Equitable Life debate
Equitable Life debate

Here’s my speech from today’s backbench business debate on the Equitable Life scandal:

Thank you Mr Speaker, and I’m pleased to be able to speak in this debate today on behalf of the many constituents who have contacted me over the years having been victims of the Equitable Life scandal.
As other members have highlighted, almost a million pension savers have received back just 22% of the losses they suffered as a result of colossal maladministration. The Treasury has refused to disclose the full workings of the calculations behind the payments made to date – putting pay to the notion of a fair and transparent programme of compensation which was promised to Equitable Life victims back in 2010.
The human impact of this scandal cannot be understated, and many of those affected by the collapse of Equitable are still bearing the costs of this injustice everyday. As others have pointed out, Equitable Life victims are not individuals and families who can afford to write this scandal off as an unfortunate administrative error – they are typically retired nurses, teachers, civil servants, factory, shop workers and small business owners with much less than £20,000 in their pension pot. They put their hard-earned savings pension rights into what they understandably saw as an established, reputable and well-recognised provider – and they were badly let down.
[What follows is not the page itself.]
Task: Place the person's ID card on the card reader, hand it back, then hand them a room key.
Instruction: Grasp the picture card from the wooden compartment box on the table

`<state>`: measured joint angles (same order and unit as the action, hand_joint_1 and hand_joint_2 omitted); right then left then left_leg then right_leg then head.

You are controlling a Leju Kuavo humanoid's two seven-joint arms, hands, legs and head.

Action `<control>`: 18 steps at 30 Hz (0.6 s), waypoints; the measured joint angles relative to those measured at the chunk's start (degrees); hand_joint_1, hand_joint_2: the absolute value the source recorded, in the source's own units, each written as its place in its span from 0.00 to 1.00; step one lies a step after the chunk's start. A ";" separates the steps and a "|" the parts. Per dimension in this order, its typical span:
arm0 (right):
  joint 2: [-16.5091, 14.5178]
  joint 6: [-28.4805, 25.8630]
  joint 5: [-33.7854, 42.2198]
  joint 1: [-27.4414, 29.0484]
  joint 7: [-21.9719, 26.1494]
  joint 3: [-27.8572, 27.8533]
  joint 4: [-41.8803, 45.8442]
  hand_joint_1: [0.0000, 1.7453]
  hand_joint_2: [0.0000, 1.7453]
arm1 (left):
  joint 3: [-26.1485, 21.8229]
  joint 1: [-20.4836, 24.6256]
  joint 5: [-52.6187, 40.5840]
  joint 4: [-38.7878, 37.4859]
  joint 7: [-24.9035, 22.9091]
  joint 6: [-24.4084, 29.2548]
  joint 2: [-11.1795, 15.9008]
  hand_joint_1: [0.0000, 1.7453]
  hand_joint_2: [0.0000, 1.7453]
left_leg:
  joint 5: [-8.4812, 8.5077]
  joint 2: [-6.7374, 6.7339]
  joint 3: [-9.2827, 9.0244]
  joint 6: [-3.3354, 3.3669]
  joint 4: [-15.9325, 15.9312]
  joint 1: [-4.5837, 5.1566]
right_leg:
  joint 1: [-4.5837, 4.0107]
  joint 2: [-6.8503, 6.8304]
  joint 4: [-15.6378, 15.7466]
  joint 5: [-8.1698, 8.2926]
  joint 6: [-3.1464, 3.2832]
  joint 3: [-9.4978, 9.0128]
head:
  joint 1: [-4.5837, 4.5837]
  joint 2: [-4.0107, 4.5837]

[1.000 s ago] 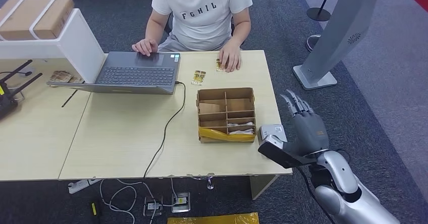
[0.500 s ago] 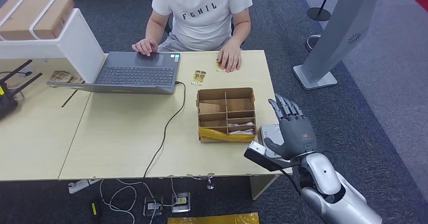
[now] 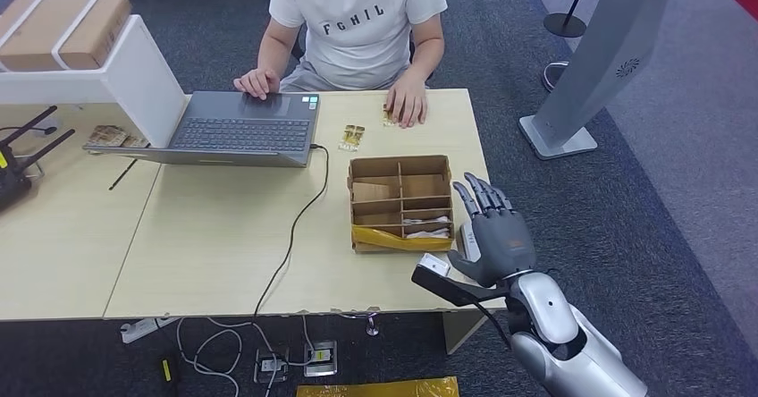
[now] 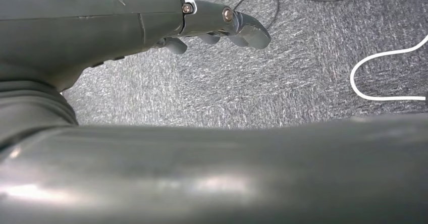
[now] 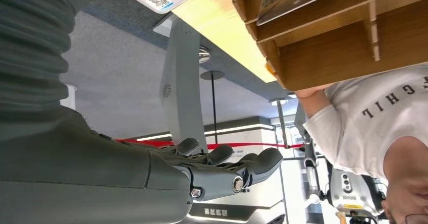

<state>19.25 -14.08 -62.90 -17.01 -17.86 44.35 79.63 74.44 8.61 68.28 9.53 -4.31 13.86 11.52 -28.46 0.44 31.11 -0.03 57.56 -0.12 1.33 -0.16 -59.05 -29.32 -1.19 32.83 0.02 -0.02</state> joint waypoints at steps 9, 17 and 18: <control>-2.81 0.30 -0.29 -0.60 0.58 -0.34 -1.92 0.00 1.00 | 0.00 0.01 -0.13 0.00 0.13 -0.38 0.00 0.00 0.00 | 0.01 0.00 0.00 -0.01 0.00 0.00 | 0.00 0.00 0.00 0.00 0.00 -0.01 | 0.00 0.00; -4.36 1.88 1.01 -0.84 1.20 -1.13 -3.20 0.00 1.00 | 0.01 0.01 -0.52 0.00 0.37 -0.54 0.00 0.00 0.00 | 0.01 0.00 0.00 -0.01 0.00 0.00 | 0.00 0.00 0.00 0.00 0.00 0.00 | 0.00 0.00; -4.48 2.19 1.10 -0.88 1.22 -1.27 -3.33 0.00 1.00 | 0.01 0.01 -0.58 0.00 0.37 -0.51 0.00 0.00 0.00 | 0.01 0.00 0.00 -0.01 0.00 0.00 | 0.00 0.00 0.00 0.00 0.00 0.00 | 0.00 0.00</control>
<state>14.77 -11.90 -61.80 -17.90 -16.63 43.08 76.30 74.44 8.63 67.70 9.53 -3.93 13.35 11.52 -28.45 0.44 31.11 -0.04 57.56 -0.12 1.33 -0.16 -59.05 -29.32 -1.19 32.83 0.02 -0.02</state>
My office has received harrowing accounts from constituents over recent years, including a recent example of a woman writing on behalf of her husband who is now 89 years old and living with dementia. He is one of many who lost thousands of pounds by putting the profits of his small business into an Equitable Life pension as he was advised.
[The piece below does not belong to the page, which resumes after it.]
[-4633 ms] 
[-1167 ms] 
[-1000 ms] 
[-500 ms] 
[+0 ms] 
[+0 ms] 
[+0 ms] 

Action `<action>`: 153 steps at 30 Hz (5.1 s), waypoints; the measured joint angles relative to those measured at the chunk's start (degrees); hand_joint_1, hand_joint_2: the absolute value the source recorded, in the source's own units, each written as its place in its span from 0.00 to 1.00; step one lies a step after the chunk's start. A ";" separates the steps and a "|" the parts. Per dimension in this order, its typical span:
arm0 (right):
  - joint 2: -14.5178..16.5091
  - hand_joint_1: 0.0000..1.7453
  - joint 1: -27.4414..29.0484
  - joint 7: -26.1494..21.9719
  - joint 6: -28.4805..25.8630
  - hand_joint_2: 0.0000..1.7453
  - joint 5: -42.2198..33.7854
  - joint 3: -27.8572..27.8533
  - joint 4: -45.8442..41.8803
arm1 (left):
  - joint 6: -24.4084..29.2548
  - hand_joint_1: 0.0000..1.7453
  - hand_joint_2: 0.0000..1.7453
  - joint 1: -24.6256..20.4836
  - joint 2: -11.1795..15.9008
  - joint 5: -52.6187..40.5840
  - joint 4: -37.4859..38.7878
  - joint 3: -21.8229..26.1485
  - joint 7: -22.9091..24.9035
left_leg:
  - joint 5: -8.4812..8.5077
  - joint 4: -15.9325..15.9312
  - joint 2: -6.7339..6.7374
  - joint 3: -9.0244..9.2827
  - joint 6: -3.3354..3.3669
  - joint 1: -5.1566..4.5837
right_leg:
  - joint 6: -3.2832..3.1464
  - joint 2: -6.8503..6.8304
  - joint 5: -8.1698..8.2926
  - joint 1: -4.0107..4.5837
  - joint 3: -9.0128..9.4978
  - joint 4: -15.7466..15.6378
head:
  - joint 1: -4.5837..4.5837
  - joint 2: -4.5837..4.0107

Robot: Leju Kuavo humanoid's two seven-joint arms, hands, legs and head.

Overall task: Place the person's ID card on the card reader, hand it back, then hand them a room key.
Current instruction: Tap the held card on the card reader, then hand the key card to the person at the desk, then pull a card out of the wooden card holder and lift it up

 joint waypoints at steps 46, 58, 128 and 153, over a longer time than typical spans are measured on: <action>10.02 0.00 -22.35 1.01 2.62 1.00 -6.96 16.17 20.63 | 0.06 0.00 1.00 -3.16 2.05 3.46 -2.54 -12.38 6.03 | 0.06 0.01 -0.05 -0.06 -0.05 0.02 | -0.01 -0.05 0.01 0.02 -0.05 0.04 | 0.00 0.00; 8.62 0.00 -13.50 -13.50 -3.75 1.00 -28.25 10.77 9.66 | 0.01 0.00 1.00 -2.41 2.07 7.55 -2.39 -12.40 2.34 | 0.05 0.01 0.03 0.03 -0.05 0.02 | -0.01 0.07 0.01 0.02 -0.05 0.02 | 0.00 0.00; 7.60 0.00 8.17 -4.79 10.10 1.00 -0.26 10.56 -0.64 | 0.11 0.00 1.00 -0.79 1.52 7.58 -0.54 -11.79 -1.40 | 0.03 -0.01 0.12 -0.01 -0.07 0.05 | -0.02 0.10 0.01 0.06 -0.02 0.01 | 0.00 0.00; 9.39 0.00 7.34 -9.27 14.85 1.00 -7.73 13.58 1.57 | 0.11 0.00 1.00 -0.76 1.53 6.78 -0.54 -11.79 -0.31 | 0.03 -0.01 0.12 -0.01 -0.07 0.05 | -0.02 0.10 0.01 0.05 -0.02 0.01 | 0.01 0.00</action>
Another constituent, one of the many who only received 22% of their losses as calculated by the Treasury, describes it in painfully frank terms: “The amount I have lost would have enabled me and my family to enjoy more things such as holidays before I die.” He adds “I was amazed by the revelations that the successive governments had failed to regulate the Society properly.  In such circumstances I expected government to ensure the losses sustained by policyholders were made good. I feel particularly incensed by the successive government administrations’ failure to accept the report and advice of their Parliamentary Ombudsman that policy holders should be put back in the position they would have been if the maladministration had not occurred.  I am even more incensed by the excuses they have made over many years about why they have adopted this position on the matter.” 
And that point – many years – is worth emphasising. We’re now thirteen years on from the Parliamentary Ombudsman concluding that the victims’ loss was directly attributable to a decade of serious, serial regulatory maladministration. We’re eleven years on from Equitable Life victims being promised fair and transparent compensation. And we’re also eleven years on from the Coalition Government accepted that victims’ losses amounted to £4.3bn – before only allocating £1.5bn for compensation.
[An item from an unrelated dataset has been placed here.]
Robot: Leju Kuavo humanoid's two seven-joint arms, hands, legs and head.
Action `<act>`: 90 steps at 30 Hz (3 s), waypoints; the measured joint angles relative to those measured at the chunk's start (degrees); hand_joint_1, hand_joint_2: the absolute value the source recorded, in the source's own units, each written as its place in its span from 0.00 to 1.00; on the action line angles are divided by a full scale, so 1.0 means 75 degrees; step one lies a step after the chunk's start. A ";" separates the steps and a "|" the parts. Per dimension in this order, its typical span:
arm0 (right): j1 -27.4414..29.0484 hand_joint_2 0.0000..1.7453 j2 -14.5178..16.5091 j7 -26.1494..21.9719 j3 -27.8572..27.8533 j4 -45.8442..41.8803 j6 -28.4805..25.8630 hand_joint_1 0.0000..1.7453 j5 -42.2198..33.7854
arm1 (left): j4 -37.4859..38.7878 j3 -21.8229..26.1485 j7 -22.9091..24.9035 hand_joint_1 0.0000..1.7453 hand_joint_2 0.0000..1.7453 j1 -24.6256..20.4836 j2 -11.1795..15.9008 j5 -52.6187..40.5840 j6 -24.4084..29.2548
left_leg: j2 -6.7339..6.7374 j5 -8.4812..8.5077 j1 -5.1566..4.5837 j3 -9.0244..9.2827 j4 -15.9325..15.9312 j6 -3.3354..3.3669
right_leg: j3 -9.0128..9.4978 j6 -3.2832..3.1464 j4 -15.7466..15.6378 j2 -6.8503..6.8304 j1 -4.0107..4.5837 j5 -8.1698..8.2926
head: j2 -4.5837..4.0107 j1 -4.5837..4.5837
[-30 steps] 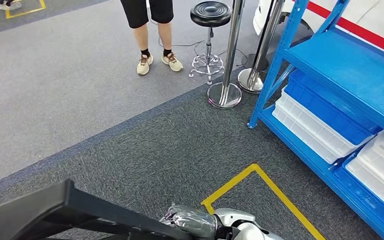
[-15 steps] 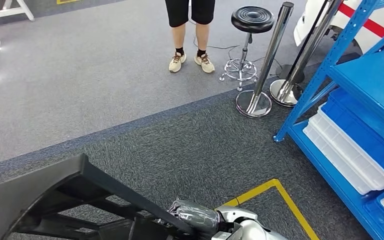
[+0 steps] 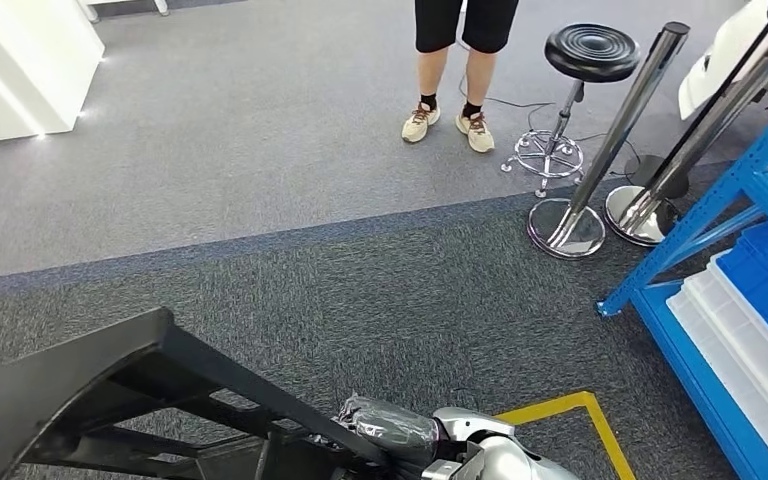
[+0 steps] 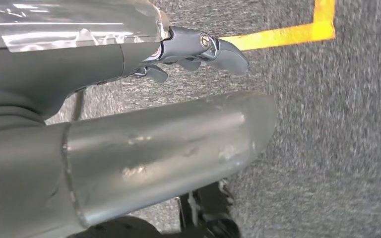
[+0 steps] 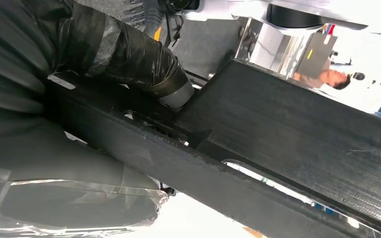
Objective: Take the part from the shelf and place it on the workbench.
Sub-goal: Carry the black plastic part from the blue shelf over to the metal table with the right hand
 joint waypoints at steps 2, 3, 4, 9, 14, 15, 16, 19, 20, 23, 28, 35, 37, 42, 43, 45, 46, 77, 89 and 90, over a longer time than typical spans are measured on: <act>-0.0016 1.00 0.0002 0.0011 0.0000 0.0000 -0.0002 1.00 0.0029 | 0.0004 0.0014 0.0008 0.00 0.00 0.0009 0.0016 0.0082 0.0020 | -0.0003 -0.0007 -0.0074 0.0067 -0.0174 0.0118 | 0.0026 0.0074 -0.0008 -0.0143 0.0028 -0.0032 | 0.0000 0.0001; -0.0026 1.00 0.0004 0.0017 0.0001 -0.0001 -0.0006 1.00 0.0045 | 0.0007 0.0030 0.0011 0.00 0.00 0.0030 0.0028 0.0136 0.0028 | -0.0100 0.0005 -0.0064 0.0069 -0.0197 0.0170 | 0.0042 0.0115 -0.0017 -0.0208 0.0030 -0.0051 | 0.0000 0.0001; -0.0035 1.00 0.0007 0.0021 0.0000 0.0000 -0.0011 1.00 0.0057 | 0.0010 0.0052 0.0005 0.00 0.00 0.0054 0.0037 0.0195 0.0031 | -0.0182 0.0021 -0.0051 0.0086 -0.0232 0.0209 | 0.0055 0.0159 0.0020 -0.0155 0.0015 -0.0093 | 0.0000 0.0002; -0.0035 1.00 -0.0001 0.0028 -0.0002 0.0049 -0.0038 1.00 0.0082 | 0.0015 0.0249 -0.0163 0.00 0.00 0.0025 0.0050 0.0482 0.0072 | -0.0595 0.0058 -0.0015 0.0137 -0.0308 0.0385 | -0.0863 0.0236 0.1821 0.0683 -0.0031 -0.0929 | 0.0000 0.0003; -0.0059 1.00 -0.0012 0.0052 0.0017 0.0115 -0.0091 1.00 0.0130 | 0.0015 0.0455 -0.0361 0.00 0.00 0.0012 0.0027 0.0711 0.0320 | -0.1135 0.0006 -0.0012 0.0133 -0.0200 0.0330 | -0.0591 0.0198 0.0756 0.1044 -0.0079 0.0035 | 0.0000 0.0003; -0.0066 1.00 -0.0012 0.0058 0.0024 0.0118 -0.0107 1.00 0.0138 | 0.0015 0.0484 -0.0399 0.00 0.00 0.0003 0.0019 0.0729 0.0345 | -0.1233 -0.0003 -0.0011 0.0112 -0.0175 0.0296 | -0.0444 0.0181 0.0394 0.1195 -0.0100 0.0172 | 0.0000 0.0002; -0.0070 1.00 -0.0012 0.0061 0.0031 0.0119 -0.0117 1.00 0.0143 | 0.0015 0.0503 -0.0427 0.00 0.00 0.0001 0.0012 0.0738 0.0343 | -0.1313 -0.0004 -0.0008 0.0084 -0.0162 0.0256 | -0.0369 0.0164 0.0197 0.1307 -0.0105 0.0210 | 0.0000 0.0002; -0.0093 1.00 -0.0010 0.0060 0.0049 0.0120 -0.0119 1.00 0.0162 | 0.0015 0.0517 -0.0348 0.00 0.00 0.0072 0.0013 0.0738 0.0018 | -0.1436 0.0012 0.0034 0.0025 -0.0171 0.0112 | -0.0308 0.0054 0.0071 0.1157 -0.0081 0.0215 | 0.0000 0.0002; -0.0089 1.00 -0.0010 0.0041 0.0054 0.0117 -0.0124 1.00 0.0182 | 0.0015 0.0517 -0.0291 0.00 0.00 0.0100 0.0016 0.0743 -0.0121 | -0.1277 -0.0042 0.0035 -0.0010 -0.0091 0.0075 | -0.0267 -0.0003 0.0018 0.1063 -0.0082 0.0233 | 0.0000 0.0001; 0.0095 1.00 -0.0094 -0.0174 0.0062 0.0054 -0.0214 1.00 0.0362 | 0.0015 0.0519 -0.0197 0.00 0.00 0.0084 0.0021 0.0766 -0.0313 | -0.0589 -0.0615 0.0032 -0.0509 0.0980 -0.0008 | -0.0172 -0.0116 -0.0083 0.0723 -0.0054 0.0237 | 0.0000 0.0001; 0.0481 1.00 -0.0355 -0.0387 0.0096 -0.0106 -0.0288 1.00 0.0662 | 0.0015 0.0517 -0.0173 0.00 0.00 0.0158 0.0023 0.0747 -0.0396 | -0.0331 -0.0405 0.0095 -0.0546 0.1101 -0.0064 | -0.0116 -0.0102 -0.0066 0.0210 -0.0022 0.0139 | 0.0000 0.0000; 0.0385 1.00 -0.0396 -0.0318 0.0106 -0.0202 -0.0326 1.00 0.1044 | 0.0015 0.0516 -0.0246 0.00 0.00 0.0119 0.0011 0.0741 -0.0496 | -0.0118 -0.0023 -0.0017 0.0149 -0.0277 0.0275 | 0.0019 0.0158 0.0002 -0.0070 0.0014 -0.0057 | 0.0000 0.0001; 0.0340 1.00 -0.0414 -0.0303 0.0108 -0.0242 -0.0478 1.00 0.1261 | 0.0015 0.0514 -0.0291 0.00 0.00 0.0087 -0.0015 0.0743 -0.0528 | -0.0288 0.0013 0.0021 0.0182 -0.0326 0.0375 | -0.0217 0.0217 0.0553 0.0364 -0.0022 -0.0406 | 0.0000 0.0003; 0.0316 1.00 -0.0513 -0.0299 0.0109 -0.0329 -0.0682 1.00 0.1491 | 0.0015 0.0512 -0.0312 0.00 0.00 0.0072 -0.0087 0.0746 -0.0537 | -0.0801 0.0000 -0.0005 0.0182 -0.0283 0.0426 | -0.1078 0.0214 0.2011 0.0745 -0.0035 -0.0741 | 0.0000 0.0003; 0.0306 1.00 -0.0526 -0.0296 0.0109 -0.0342 -0.0683 1.00 0.1501 | 0.0015 0.0511 -0.0312 0.00 0.00 0.0076 -0.0101 0.0746 -0.0538 | -0.0919 -0.0011 -0.0002 0.0188 -0.0262 0.0412 | -0.0905 0.0199 0.1564 0.0802 -0.0043 -0.0421 | 0.0000 0.0003; 0.0285 1.00 -0.0552 -0.0291 0.0109 -0.0363 -0.0687 1.00 0.1518 | 0.0015 0.0511 -0.0312 0.00 0.00 0.0071 -0.0128 0.0746 -0.0541 | -0.1133 -0.0040 -0.0002 0.0168 -0.0202 0.0363 | -0.0483 0.0166 0.0532 0.1154 -0.0075 0.0088 | 0.0000 0.0002; 0.0278 1.00 -0.0565 -0.0290 0.0110 -0.0377 -0.0696 1.00 0.1527 | 0.0015 0.0511 -0.0315 0.00 0.00 0.0070 -0.0136 0.0748 -0.0542 | -0.1221 -0.0047 -0.0002 0.0141 -0.0180 0.0328 | -0.0364 0.0155 0.0226 0.1287 -0.0086 0.0195 | 0.0000 0.0002; 0.0208 1.00 -0.0817 -0.0409 0.0231 -0.0591 -0.0801 1.00 0.1430 | 0.0020 0.0415 -0.0042 0.00 0.00 0.0041 -0.0283 0.0867 -0.0353 | -0.1288 -0.0118 0.0002 0.0216 -0.0233 0.0348 | -0.0354 0.0106 0.0094 0.1393 -0.0070 0.0284 | 0.0000 0.0005; 0.0222 1.00 -0.0828 -0.0432 0.0231 -0.0595 -0.0800 1.00 0.1422 | 0.0024 0.0374 -0.0036 0.00 0.00 0.0065 -0.0288 0.0863 -0.0335 | -0.0354 -0.0539 0.0127 -0.0583 0.1170 -0.0064 | 0.0009 -0.0039 -0.0242 0.0249 -0.0097 0.0174 | 0.0000 0.0002; 0.0223 1.00 -0.0828 -0.0433 0.0231 -0.0595 -0.0801 1.00 0.1422 | 0.0024 0.0373 -0.0036 0.00 0.00 0.0064 -0.0286 0.0863 -0.0335 | -0.0167 -0.0307 0.0116 -0.0288 0.0607 -0.0054 | 0.0054 -0.0008 -0.0233 0.0157 -0.0091 0.0131 | 0.0000 0.0002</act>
Many of those who were promised, deserved and indeed needed the full recompense are no longer with us. But the Government owes it to the 895,000 traced pension saver victims still with us to find a solution quickly. As one constituent put it to me, it can only a policy decision that is now delaying and preventing action. I urge the Prime Minister and Chancellor to look carefully at the recommendations put forward by The Equitable Members Action Group and APPG as soon as possible.
Every effort should be made to ensure those who are owed compensation are identified and that the process of compensation is accurate and transparent. It is important that the governemnt once and for all get to the bottom of what happened, and we will all look forward to the response of the Public Accounts Committee and the Public Administration and Constitutional Affairs Committee to the proposal for a joint inquiry into the accuracy of the payments made.